WLVN
- Woodbury, Tennessee; United States;
- Broadcast area: Nashville metropolitan area
- Frequency: 104.9 MHz

Programming
- Format: Contemporary Christian
- Network: K-Love

Ownership
- Owner: Educational Media Foundation
- Sister stations: WAIV, WKTH, WLFM, WLVU

History
- First air date: 1991
- Former call signs: WLMM (1991–1994); WBOZ (1994–2024);
- Call sign meaning: "K-Love Nashville"

Technical information
- Licensing authority: FCC
- Facility ID: 15531
- Class: A
- ERP: 6,000 watts
- HAAT: 100 meters (330 ft)
- Transmitter coordinates: 35°49′33.00″N 86°9′28.00″W﻿ / ﻿35.8258333°N 86.1577778°W

Links
- Public license information: Public file; LMS;
- Webcast: Listen Live
- Website: klove.com

= WLVN (FM) =

Radio station in Woodbury, Tennessee

WLVN (104.9 MHz) is a radio station licensed to Woodbury, Tennessee, United States. Together with WLVU (97.1 FM), licensed to Belle Meade, it broadcasts the K-Love network of contemporary Christian music to the Nashville metropolitan area.

==History==

The station was established as a construction permit under the call sign of WLMM on August 23, 1991. The station would not officially sign on until June 1, 1994, under the call sign of WBOZ, and began broadcasting a Southern gospel format, branded as "Solid Gospel 105", in which it broadcast the national Solid Gospel format, which would later rebrand to Singing News Radio. The station was then considered to be the Flagship Station for the Network.

In December 1999, the stockholders of Reach Satellite Network agreed to sell the company and its broadcast assets to Salem Communications. (Now doing business as Salem Media Group.) At the time of the sale, Reach Satellite Network held the broadcast licenses for WBOZ and WVRY (105.1 FM in Waverly, Tennessee), as the Solid Gospel format was simulcasted on both Stations at the time. The FCC approved the transfer of control on February 15, 2000, and completion of the transaction took place on March 31, 2000. On March 9, 2007, Salem sold WVRY to Grace Broadcasting Services, for a total of $900,000. The deal gained FCC approval on May 23, 2007, and was completed on May 29, 2007. But however, Salem retained WBOZ.

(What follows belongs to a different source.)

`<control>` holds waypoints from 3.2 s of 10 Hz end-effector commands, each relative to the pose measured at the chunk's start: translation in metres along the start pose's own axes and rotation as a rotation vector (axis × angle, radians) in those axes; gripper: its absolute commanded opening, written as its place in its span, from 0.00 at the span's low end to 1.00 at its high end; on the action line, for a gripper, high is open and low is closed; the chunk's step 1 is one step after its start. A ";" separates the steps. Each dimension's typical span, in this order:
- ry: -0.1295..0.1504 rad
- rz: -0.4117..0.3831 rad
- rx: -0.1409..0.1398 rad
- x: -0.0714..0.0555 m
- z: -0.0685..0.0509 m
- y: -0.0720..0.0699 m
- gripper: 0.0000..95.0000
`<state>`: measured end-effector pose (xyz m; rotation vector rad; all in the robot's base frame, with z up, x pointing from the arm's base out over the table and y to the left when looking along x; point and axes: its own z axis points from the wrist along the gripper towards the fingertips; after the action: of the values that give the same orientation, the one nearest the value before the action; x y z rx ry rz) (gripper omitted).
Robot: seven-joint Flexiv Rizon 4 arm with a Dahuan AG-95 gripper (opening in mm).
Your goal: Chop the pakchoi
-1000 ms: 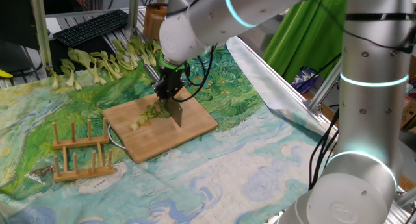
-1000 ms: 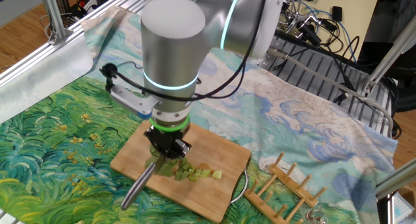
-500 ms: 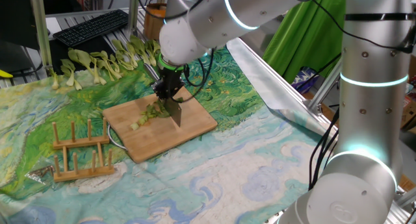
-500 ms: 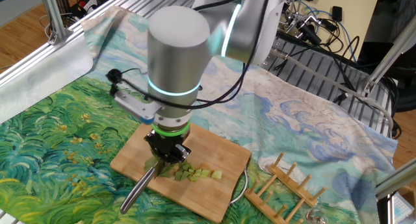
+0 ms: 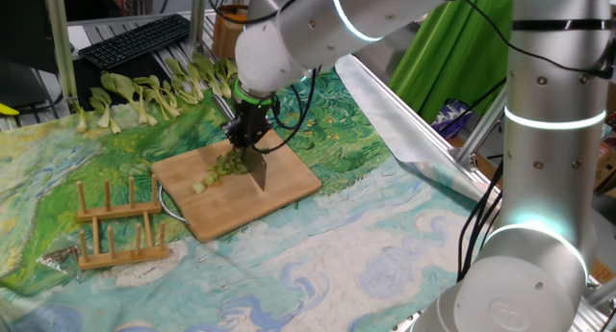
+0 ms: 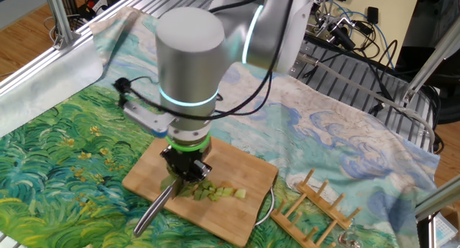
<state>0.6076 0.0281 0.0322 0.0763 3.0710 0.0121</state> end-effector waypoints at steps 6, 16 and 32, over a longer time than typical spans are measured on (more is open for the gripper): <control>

WBOZ would broadcast the Southern gospel format from 1994 until July 2012, when the station began simulcasting Salem Media's "The Fish" Contemporary Christian Format, which was heard on WFFH (Now Air1 Station WAIV on 94.1 FM) and WFFI (93.7 FM).

On March 21, 2024, Salem Media Group announced that they were selling their Nashville Christian AC "Fish" brands to Educational Media Foundation for $7 million, those stations being WFFH, WFFI and WBOZ. On May 1, EMF began a local marketing agreement to program the stations, immediately programming K-Love on WBOZ and WFFI (WFFI would be resold six months later and become Family Radio Owned Station WFRW). The LMA between Salem Media and EMF was in place until the sale of the stations was finalized on June 7, 2024. Also in the process, the call sign for WBOZ was then changed to WLVN. Salem's Today's Christian Music/The Fish format was still heard online only at The Fish Website, until February 1, 2025, when Salem sold the remaining Today's Christian Music/The Fish Stations to Educational Media Foundation, and the network itself was discontinued altogether afterwards.